A favor o en contra, una posición riesgosa para las marcas

Medium apunta que, con el hambre de acción de las jóvenes, las marcas no deben preguntar si actuar o no. Pero Forbes apunta que estas acciones no deben tomarse a la ligera. Menos aún en México, donde, como escribe The Guardian, hay vocales defensores en ambos lados de la moneda en migración. Pero Carol Pérez Asuaje, directora de asuntos públicos en WeWork Latam, apunta que incluso en el país, es más peligroso permanecer neutral.

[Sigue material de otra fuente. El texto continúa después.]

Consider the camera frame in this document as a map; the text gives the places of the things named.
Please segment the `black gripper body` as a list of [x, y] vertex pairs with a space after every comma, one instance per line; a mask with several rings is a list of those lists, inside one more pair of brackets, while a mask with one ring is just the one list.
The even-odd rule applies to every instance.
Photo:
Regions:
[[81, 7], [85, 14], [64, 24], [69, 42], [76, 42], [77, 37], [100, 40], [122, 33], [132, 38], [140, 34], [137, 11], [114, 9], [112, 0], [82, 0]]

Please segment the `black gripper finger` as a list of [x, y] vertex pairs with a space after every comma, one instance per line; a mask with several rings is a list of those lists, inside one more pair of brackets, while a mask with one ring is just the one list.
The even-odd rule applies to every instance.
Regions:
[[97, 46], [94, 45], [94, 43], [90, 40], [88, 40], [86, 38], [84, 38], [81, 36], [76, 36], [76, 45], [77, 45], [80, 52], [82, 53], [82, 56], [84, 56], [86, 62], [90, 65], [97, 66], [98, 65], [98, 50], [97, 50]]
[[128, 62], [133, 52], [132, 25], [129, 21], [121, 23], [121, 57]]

La tendencia hoy en día es a atreverse […]. No hacerlo es lo que te hace cuestionarte, como consumidor. Yo veo la marca que apoya a cierta causa, versus la otra que puede que me guste más el sabor… yo digo, prefiero apoyar la A, la primera, porque sé que va alineada a nuestros valores. Siempre, todas las marcas, tenemos el riesgo que a la gente no le guste lo que hiciste […]. El que se adelanta y habla, gana. El que se queda atrás, pierde.

Contratar refugiados, cuestión de deber

En este sentido, es fundamental que las marcas tomen una postura acorde a sus valores, la defiendan y la den a conocer entre su público. Pero en el tema de migración, así como en muchos otros asuntos sociales, es crucial que las compañías entiendan el sentido de alzar la voz en este tema. No se trata de sumarse a la tendencia para atraer a otras audiencias o mejorar la reputación. Debe hacerse porque, como apunta Pérez Asuaje, es lo indicado.

Se trata de una crisis humanitaria, que la gente tiene la mala percepción que le pertenece al sector público. Pero estas crisis son de humanos, y los humanos somos todos. En el sector privado jugamos un rol fundamental. […] Si tú te preocupas por uno, la retribución de ese humano de vuelta para tu empresa va a ser o igual, o superior. […] Desde el punto de vista humano, desde el punto de vista de negocios, no hay razón por la cual no involucrarse.